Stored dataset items

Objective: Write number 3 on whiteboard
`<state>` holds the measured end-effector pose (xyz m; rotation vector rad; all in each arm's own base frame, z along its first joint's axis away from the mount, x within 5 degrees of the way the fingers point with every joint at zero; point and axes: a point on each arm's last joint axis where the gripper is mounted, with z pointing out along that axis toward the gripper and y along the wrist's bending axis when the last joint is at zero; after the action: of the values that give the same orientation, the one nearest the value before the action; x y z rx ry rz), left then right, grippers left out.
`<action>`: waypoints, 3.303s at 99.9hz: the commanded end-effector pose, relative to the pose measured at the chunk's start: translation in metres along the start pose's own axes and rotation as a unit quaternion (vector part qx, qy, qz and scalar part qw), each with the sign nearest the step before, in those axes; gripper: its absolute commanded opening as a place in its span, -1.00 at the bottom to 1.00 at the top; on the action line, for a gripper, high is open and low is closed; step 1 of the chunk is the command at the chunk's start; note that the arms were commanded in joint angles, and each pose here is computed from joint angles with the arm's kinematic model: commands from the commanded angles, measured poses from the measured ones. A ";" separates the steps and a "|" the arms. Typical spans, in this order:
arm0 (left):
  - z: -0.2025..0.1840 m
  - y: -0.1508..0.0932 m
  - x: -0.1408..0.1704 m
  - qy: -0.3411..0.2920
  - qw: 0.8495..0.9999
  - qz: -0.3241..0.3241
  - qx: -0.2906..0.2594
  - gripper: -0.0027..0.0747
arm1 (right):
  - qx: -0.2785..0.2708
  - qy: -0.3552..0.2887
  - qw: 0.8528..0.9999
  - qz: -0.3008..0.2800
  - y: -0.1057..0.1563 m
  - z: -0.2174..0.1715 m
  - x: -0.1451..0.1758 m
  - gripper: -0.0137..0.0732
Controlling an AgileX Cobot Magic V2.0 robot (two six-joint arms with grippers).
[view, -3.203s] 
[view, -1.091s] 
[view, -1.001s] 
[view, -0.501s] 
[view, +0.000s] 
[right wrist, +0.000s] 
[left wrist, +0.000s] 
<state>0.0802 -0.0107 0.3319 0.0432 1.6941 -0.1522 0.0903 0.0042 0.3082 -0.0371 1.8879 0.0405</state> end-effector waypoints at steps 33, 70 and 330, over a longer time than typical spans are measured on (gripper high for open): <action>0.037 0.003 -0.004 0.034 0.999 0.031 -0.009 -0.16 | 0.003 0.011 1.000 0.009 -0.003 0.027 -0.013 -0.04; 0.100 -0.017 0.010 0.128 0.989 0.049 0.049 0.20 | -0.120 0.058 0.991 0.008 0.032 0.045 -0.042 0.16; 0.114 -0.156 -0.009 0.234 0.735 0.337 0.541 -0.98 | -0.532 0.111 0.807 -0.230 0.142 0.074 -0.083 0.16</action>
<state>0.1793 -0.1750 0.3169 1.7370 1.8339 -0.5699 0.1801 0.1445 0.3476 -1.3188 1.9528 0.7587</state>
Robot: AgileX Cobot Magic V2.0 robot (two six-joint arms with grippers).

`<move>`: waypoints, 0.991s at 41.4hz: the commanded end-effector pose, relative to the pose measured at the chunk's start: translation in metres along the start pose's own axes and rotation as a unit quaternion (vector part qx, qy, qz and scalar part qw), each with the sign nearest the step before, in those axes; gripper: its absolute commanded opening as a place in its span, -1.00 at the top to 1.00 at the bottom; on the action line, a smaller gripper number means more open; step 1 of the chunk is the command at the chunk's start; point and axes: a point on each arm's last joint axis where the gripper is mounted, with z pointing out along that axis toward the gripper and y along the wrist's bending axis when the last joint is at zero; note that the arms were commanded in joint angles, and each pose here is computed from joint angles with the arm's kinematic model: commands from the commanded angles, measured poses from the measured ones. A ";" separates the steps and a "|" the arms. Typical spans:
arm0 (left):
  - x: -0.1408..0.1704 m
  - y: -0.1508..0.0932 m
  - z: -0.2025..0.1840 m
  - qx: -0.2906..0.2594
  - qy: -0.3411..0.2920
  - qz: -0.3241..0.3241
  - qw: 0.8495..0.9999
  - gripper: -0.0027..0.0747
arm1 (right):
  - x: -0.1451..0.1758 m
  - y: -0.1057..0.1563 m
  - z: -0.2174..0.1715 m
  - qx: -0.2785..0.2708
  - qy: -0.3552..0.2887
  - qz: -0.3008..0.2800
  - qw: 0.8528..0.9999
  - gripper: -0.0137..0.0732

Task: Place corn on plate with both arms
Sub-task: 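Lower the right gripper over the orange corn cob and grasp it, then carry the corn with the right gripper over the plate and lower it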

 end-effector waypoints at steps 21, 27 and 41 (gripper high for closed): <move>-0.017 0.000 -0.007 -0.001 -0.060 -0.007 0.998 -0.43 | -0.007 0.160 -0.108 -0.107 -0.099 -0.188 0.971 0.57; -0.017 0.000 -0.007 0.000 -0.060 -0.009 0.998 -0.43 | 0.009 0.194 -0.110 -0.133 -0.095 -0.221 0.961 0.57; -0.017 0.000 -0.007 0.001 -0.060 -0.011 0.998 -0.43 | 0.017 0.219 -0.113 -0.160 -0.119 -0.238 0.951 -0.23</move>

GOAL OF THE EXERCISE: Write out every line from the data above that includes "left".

ANSWER FOR THE TASK:
`<state>` holds the measured end-effector pose (xyz m; rotation vector rad; all in each arm's own base frame, z along its first joint's axis away from the mount, x within 5 degrees of the way the fingers point with every joint at zero; point and axes: a point on each arm's last joint axis where the gripper is mounted, with z pointing out along that axis toward the gripper and y along the wrist's bending axis when the last joint is at zero; after the action: of the values that give the same orientation, the one nearest the value before the action; x y z rx ry rz), left then right, grippers left out.
arm0 (left):
[left wrist, +0.000s] 
arm0 (left):

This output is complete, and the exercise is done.